Mr. Drainville wants his own ranking of schools in Quebec: parents want teachers in our classes

Mr. Drainville wants his own ranking of schools in Quebec: parents want teachers in our classes
Mr. Drainville wants his own ranking of schools in Quebec: parents want teachers in our classes

While The Journal sort son Rankings of Quebec secondary schoolsMinister Drainville took the opportunity to reiterate his intention to publish a government “prize list” schools with its dashboard. We understand, Mr. Drainville wants to stand out by centralizing the data under an official banner, and not through journalistic work. But what is the relevance and above all the real impact of such an initiative?

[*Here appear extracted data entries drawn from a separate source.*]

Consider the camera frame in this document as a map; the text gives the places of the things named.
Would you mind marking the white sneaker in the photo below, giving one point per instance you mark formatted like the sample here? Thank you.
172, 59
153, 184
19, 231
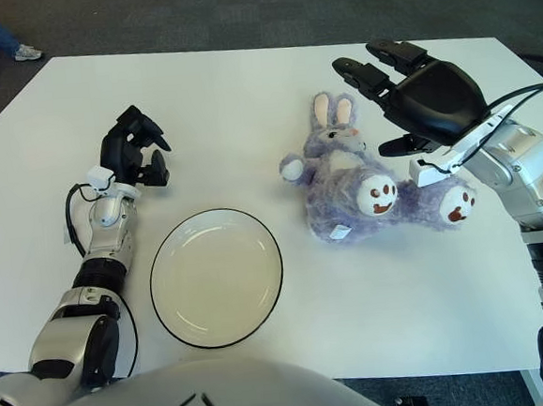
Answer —
29, 53

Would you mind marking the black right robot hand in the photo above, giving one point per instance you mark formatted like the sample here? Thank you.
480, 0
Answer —
437, 100

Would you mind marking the white plate with black rim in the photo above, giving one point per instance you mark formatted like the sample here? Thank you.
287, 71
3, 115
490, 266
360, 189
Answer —
216, 278

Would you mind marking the white table leg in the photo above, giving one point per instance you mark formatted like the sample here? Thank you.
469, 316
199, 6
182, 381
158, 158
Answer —
534, 389

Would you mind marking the white right wrist connector box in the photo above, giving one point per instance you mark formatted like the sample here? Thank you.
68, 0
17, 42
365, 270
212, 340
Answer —
426, 172

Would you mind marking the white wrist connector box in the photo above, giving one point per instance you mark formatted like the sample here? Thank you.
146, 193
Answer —
99, 177
426, 172

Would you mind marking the purple plush bunny doll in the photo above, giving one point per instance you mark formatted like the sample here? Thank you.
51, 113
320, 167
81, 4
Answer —
341, 197

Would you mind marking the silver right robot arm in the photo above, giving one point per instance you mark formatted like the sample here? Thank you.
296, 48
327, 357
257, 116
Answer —
523, 169

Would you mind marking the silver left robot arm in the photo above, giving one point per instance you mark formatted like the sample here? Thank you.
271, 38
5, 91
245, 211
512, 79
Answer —
109, 234

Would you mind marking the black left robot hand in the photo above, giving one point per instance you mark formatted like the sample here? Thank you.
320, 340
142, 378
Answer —
120, 151

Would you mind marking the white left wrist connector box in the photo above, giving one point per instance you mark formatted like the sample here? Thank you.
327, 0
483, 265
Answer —
99, 177

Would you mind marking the silver robot torso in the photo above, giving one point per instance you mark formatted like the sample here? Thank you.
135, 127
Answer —
197, 397

An unnecessary distraction

Mr. Drainville’s track record will not find teachers to fill vacant positions. It will not provide support to students in difficulty. It won’t fix leaking roofs or failing ventilation and heating systems (as teacher Simon Bucci-Wheaton reminds us). It will not reduce delays for speech therapy or remedial education diagnoses.

To believe that a ranking reflects the efforts of a school is absurd. The rankings would focus on data that is easy to manipulate: the results of ministerial exams. But is this the only objective of education? What is happening to the three fundamental missions of Quebec schools: to educate, to socialize, to qualify?

School staff in the heart solutions

Teachers do not recognize themselves in these figures: reducing a school to a percentage of students who have passed a ministerial exam is to brush aside the 80% of the work that is not seen in a classification.

This kind of ranking would create enormous pressure on school principals. Forced to maintain results to avoid a bad place, they must also juggle the challenges of the field, often ignored in the rankings. Every bad number becomes a negative mark, damaging their reputation.

In this quest for performance, priorities change: instead of listening to staff and students, schools are chasing numbers!

Schools in disadvantaged areas, already stretched thin, find themselves labeled as “bad” no matter how hard they try. These results, presented out of context, are reused to justify divestment speeches.

On the other hand, advantaged schools, better supported and often with selective programs, unsurprisingly shine at the top of the ranking. These rankings reflect social inequalities more than they measure the quality of educational services or the commitment of school staff.

Drainville wants a “culture change”? Perfect. But it is not with beautiful tables of figures that we change a system. What our schools need is qualified staff, support for vulnerable students, and investment in decent infrastructure. The priority is to reduce inequalities, not to highlight them in a ranking.

Education is not a competition. It is an essential service, a fundamental right. Rather than trying to flatter fans of numbers and rankings, Mr. Drainville should ask himself: what do students and teachers really need, today, to succeed tomorrow?